Lies, Damned Lies, and Statistics
Every week, couples in conflict ask me what’s sexually normal. Is sex once per month during the first year of marriage normal? Is getting turned on by spanking—or being spanked—normal? How long should intercourse last before the guy ejaculates? Is wanting oral sex during menstruation normal? Is getting turned off by nasty talk normal?
Sometimes people are worried about themselves. Sometimes they’re critical of their partner, and they want to wheel in the heavy artillery of “You’re not normal. I’m normal.”
Every year around Valentine’s Day I get the same kind of questions from the popular media. And although I know the current statistics—how many times per month, how many inches, how many minutes—I generally don’t mention these, whether I’m talking to patients or to USA Today (the newspaper delivered free to your hotel room so you have something to read while brushing your teeth). I say that deliberately or not, people generally make trouble with these numbers, and they’re better off without them.
Nobody is satisfied with this answer.
I say forget the number of times people have sex per month, or how often someone masturbates, or how long it takes to climax. Those averages tell you nothing. Knowing that you don’t laugh during sex, are too embarrassed to use lubricant, or can’t tell your partner, “No, not there, here,” tells us much, much more.
Because that describes your experience. And that’s what sex is about—experience, not numbers. What really matters in sex isn’t the things you can measure; it’s how people feel, which is a lot harder to explore, understand, measure, or fix. And as with all problems, if you’re trying to fix the wrong thing, it doesn’t matter what you accomplish.
That’s why, when it comes to sex, conventional self-help usually doesn’t help, because it generally doesn’t challenge people’s basic ideas about what “normal” sex is. More importantly, how could self-help help when it doesn’t challenge the idea that it’s important to be sexually “normal,” and very important to not be sexually abnormal?

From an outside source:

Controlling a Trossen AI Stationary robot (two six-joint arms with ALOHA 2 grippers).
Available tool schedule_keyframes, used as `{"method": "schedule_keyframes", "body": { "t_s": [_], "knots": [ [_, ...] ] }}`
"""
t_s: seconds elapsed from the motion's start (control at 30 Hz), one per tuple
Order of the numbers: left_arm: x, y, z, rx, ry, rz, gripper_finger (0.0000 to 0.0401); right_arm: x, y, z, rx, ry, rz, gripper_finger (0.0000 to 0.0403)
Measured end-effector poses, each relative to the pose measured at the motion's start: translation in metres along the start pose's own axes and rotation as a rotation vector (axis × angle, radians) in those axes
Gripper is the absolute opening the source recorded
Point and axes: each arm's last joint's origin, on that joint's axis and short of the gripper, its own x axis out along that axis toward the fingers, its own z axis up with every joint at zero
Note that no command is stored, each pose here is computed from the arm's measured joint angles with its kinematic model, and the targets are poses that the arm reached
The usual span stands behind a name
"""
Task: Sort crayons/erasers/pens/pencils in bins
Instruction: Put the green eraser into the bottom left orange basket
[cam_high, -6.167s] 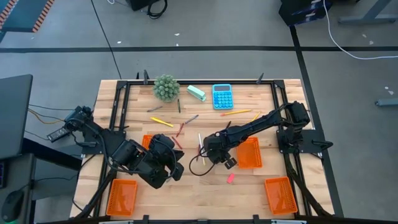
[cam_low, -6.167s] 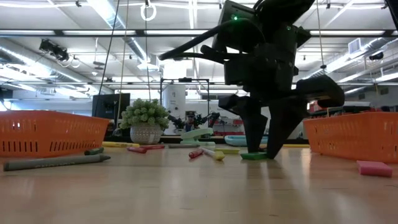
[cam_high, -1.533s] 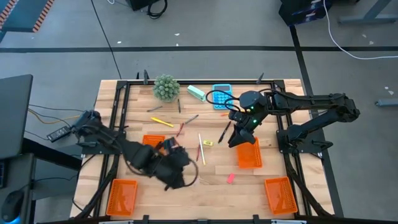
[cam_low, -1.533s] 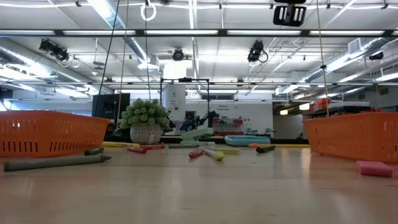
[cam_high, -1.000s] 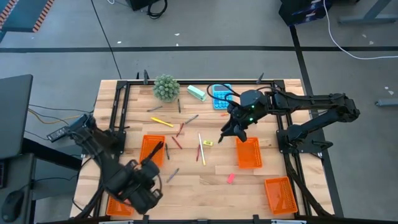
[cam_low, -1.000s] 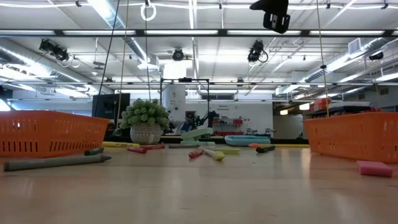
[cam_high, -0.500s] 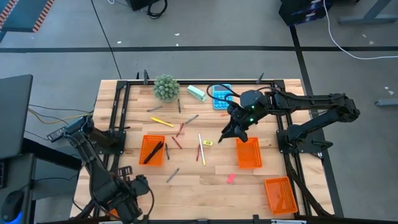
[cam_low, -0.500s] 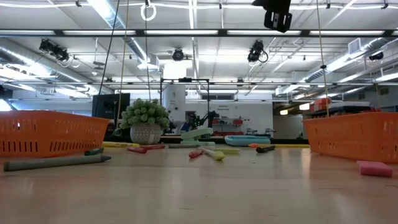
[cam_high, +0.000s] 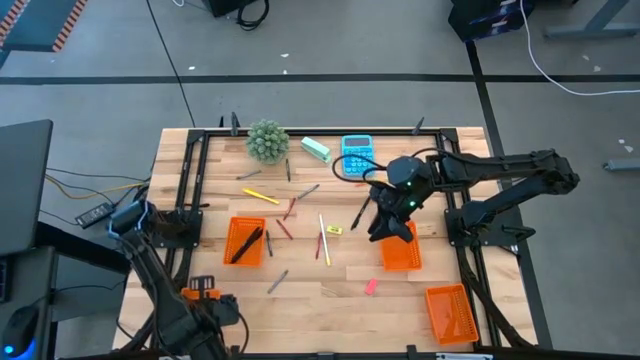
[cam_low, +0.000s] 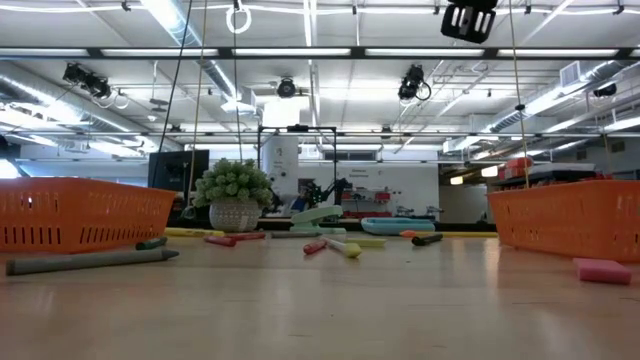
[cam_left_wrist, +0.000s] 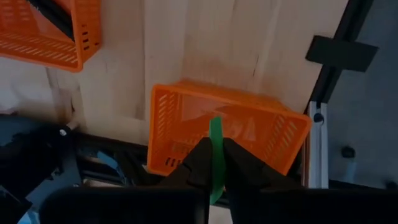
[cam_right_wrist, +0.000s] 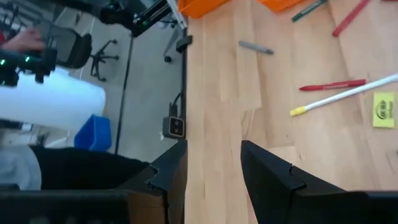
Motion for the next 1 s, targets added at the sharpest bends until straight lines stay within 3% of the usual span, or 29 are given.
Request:
{"method": "schedule_keyframes", "body": {
  "t_s": [0.3, 0.43, 0.53, 0.77, 1.0],
  "knots": [
    [0.002, -0.011, -0.014, 0.049, -0.013, -0.032, 0.0025, 0.008, 0.013, -0.008, -0.039, 0.002, -0.036, 0.0154],
    [0.015, -0.017, -0.021, 0.056, 0.007, -0.151, 0.0027, 0.009, 0.015, -0.01, -0.023, -0.011, -0.058, 0.0154],
    [0.024, -0.012, -0.026, 0.069, 0.047, -0.201, 0.0025, 0.01, 0.016, -0.01, -0.003, -0.021, -0.074, 0.0154],
    [0.035, 0.013, -0.038, 0.096, 0.027, -0.17, 0.0031, 0.01, 0.016, -0.01, 0.084, -0.028, -0.079, 0.0154],
    [0.062, 0.019, -0.045, 0.154, -0.013, -0.258, 0.0025, 0.011, 0.018, -0.012, 0.139, -0.032, -0.087, 0.0154]
  ]
}}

Instead, most self-help books are prescriptive: they tell people exactly what kind of sex they should have, and then tell them how to have it. That approach obviously hasn’t worked very well. That’s why people are still buying self-help books, still going to sex therapy, still begging The View to feature yet more “sexperts.”
What every self-help book and guru needs to say is that people’s desire to be sexually normal keeps them from being their authentic sexual selves, leading to performance anxiety and sexual dissatisfaction. Sexual Intelligence—based on self-knowledge, self-acceptance, and profound communication—is a better approach to resolving sexual dissatisfaction.
If you want to know what’s sexually normal, remember these features:
• Normal is having sex when you’re tired.
• Normal is worrying about being sexually normal.
• Normal is not talking about being worried about these things.
• Normal is feeling emotionally isolated during sex.
Surely we can aspire to better than this.